Fitness key component for Lake’s healthcare

From the classroom to the weight room, Kim Magnan has always understood the importance of keeping physically active.

Kim Magnan

Kim Magnan

From the classroom to the weight room, Kim Magnan has always understood the importance of keeping physically active.

Before becoming the fitness consultant for the Lake Cowichan Primary Healthcare team, Magnan worked as a school teacher in Victoria and later taught aqua fit classes at community centres. She eventually added other services to her repertoire such as land fitness, weight training, personal training and Zumba.

“As a school teacher I was always teaching P.E. and science,” she said. “This role is kind of my in-between. Not quite school teaching, not quite fitness all the time. It’s [combined] the two, plus a little more paperwork.”

Magnan coordinates all the fitness programs offered through the primary healthcare team, plus she meets with clients and shares her expertise the same way dietician Bronwyn Coyne and behavioural health clinician Heather Strong do.

To qualify for the free service, clients simply need to be over the age of 19 and be living with a chronic health condition.

“It’s the cheapest personal trainer rate you can get in town: free,” she said.

“We do standard measurements of [a client’s] body and discuss standard health issues that they might have that might affect the way they exercise and then we do some physical tests and assess their fitness. And from there we decided together what classes would be best suited for them.”

Classes are offered throughout the week, ranging from a community walking group to weight training at the rec centre.
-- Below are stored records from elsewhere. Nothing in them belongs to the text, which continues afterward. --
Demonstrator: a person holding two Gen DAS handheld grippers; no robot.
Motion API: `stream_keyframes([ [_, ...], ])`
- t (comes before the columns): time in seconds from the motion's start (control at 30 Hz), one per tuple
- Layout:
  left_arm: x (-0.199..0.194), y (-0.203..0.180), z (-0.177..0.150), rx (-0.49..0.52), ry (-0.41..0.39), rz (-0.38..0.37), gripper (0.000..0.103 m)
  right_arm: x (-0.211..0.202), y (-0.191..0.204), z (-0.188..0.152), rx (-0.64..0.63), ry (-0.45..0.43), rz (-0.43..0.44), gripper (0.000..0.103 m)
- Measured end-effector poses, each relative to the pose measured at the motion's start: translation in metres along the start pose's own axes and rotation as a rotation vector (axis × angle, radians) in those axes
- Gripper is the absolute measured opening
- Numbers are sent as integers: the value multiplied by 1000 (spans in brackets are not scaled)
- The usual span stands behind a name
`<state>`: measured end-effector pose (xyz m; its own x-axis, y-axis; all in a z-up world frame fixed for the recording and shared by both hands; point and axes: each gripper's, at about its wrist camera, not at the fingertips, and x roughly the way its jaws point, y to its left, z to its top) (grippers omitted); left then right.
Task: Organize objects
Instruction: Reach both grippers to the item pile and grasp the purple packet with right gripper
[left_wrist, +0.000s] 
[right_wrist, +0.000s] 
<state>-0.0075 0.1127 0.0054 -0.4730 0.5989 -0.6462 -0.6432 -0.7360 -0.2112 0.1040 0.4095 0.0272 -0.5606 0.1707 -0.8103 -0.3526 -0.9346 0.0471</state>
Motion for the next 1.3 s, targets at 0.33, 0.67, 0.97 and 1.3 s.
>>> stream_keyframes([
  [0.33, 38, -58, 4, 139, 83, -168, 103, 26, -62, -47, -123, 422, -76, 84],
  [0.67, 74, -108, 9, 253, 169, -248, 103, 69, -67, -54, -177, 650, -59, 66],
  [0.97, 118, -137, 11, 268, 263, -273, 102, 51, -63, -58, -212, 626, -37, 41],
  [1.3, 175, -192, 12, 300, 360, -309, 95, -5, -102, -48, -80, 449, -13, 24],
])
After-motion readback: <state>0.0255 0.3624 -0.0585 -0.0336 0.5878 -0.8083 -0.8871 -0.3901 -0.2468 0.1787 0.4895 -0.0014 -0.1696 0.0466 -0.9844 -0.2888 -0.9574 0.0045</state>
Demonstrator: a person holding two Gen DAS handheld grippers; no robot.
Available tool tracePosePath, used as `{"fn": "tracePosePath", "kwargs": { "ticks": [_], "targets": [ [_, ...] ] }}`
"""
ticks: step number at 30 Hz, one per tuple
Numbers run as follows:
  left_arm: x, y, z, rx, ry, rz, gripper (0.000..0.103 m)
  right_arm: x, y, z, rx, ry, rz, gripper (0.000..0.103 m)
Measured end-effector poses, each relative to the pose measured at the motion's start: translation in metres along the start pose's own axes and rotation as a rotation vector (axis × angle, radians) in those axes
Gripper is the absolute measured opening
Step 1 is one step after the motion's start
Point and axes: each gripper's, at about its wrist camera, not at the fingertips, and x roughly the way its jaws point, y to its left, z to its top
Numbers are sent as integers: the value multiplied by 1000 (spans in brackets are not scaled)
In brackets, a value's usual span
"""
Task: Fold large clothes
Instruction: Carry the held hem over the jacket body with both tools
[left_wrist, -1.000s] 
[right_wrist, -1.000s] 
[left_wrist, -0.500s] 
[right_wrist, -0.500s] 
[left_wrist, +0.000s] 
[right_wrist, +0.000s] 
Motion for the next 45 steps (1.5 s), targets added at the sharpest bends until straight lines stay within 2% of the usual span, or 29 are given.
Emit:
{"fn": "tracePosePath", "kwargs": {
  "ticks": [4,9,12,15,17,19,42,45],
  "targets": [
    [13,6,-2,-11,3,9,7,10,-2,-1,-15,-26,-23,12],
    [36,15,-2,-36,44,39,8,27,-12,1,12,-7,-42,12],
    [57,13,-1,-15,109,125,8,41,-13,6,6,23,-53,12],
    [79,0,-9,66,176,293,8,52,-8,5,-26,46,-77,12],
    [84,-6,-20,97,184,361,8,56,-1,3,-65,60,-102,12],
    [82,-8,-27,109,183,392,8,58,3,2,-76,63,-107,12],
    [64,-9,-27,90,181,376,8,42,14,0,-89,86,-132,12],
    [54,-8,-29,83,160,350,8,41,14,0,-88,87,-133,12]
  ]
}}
One class is called Learning to Exercise Again.

“After an injury or after being inactive for a while, it’s a nice place to start.… [It’s] a real introduction to the vocabulary, so bicep curls and squats and lunges,” said Magnan, adding the course is a good stepping stone to their weight training program.

Magnan said the programs can be modified for each individual client, and group participation is not mandatory.
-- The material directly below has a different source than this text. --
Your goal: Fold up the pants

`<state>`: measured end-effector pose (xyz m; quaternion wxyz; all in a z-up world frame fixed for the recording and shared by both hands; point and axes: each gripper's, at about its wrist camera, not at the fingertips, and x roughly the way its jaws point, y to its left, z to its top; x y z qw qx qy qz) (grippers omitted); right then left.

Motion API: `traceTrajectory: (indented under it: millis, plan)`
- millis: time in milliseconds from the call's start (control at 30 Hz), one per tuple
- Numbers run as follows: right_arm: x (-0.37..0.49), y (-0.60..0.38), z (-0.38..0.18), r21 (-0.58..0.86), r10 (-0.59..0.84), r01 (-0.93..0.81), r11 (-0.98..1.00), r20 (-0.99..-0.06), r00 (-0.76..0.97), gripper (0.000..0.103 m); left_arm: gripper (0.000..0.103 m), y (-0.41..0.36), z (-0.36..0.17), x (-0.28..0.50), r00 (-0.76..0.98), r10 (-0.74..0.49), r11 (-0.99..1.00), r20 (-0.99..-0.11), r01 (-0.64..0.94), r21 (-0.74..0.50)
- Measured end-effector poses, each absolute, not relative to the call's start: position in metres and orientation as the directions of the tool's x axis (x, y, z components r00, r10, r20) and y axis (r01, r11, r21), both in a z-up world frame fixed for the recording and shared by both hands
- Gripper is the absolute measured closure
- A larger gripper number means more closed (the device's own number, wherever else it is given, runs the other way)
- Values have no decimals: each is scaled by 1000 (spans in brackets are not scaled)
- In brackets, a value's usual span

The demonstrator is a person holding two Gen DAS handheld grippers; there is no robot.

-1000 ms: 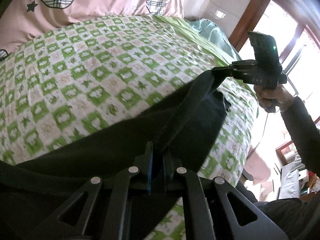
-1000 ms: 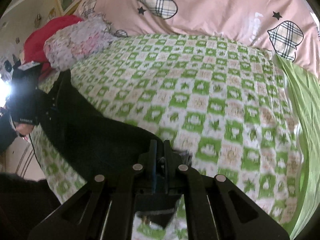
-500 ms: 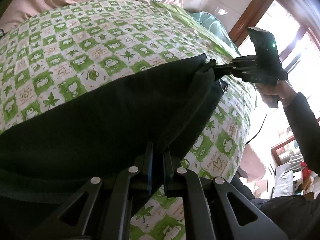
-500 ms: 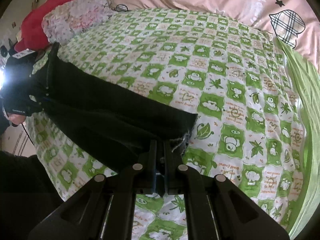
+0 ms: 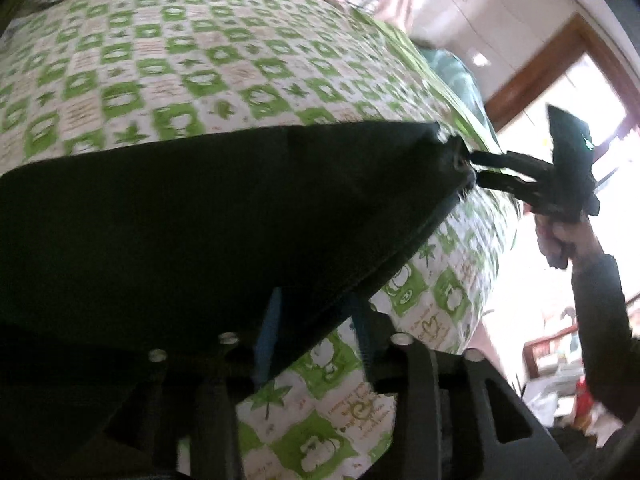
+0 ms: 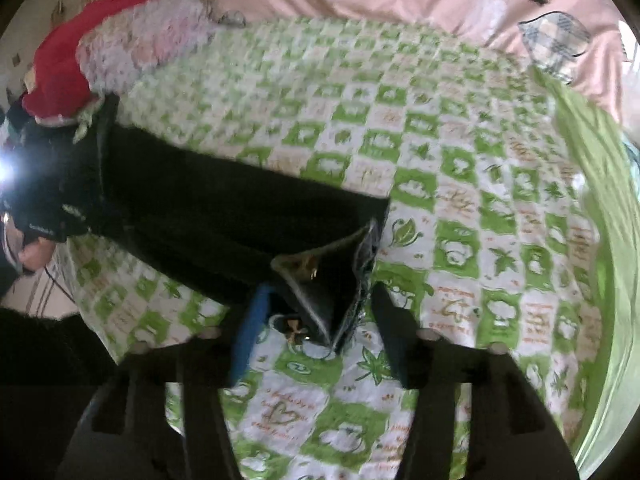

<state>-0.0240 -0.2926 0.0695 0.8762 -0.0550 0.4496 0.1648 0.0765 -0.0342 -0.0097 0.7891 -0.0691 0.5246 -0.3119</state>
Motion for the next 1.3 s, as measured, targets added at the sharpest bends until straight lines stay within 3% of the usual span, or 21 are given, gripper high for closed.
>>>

“Not everyone wants to be part of the group exercises, they just need the space to do the exercises,” she said.

Common ailments Magnan sees among her clients are arthritis, diabetes and people who are either waiting for joint replacement surgery or have just undergone it.

“It’s definitely humbling to see how resilient the people are out here and how willing they are to try exercise when they have so much going on in their health,” she said.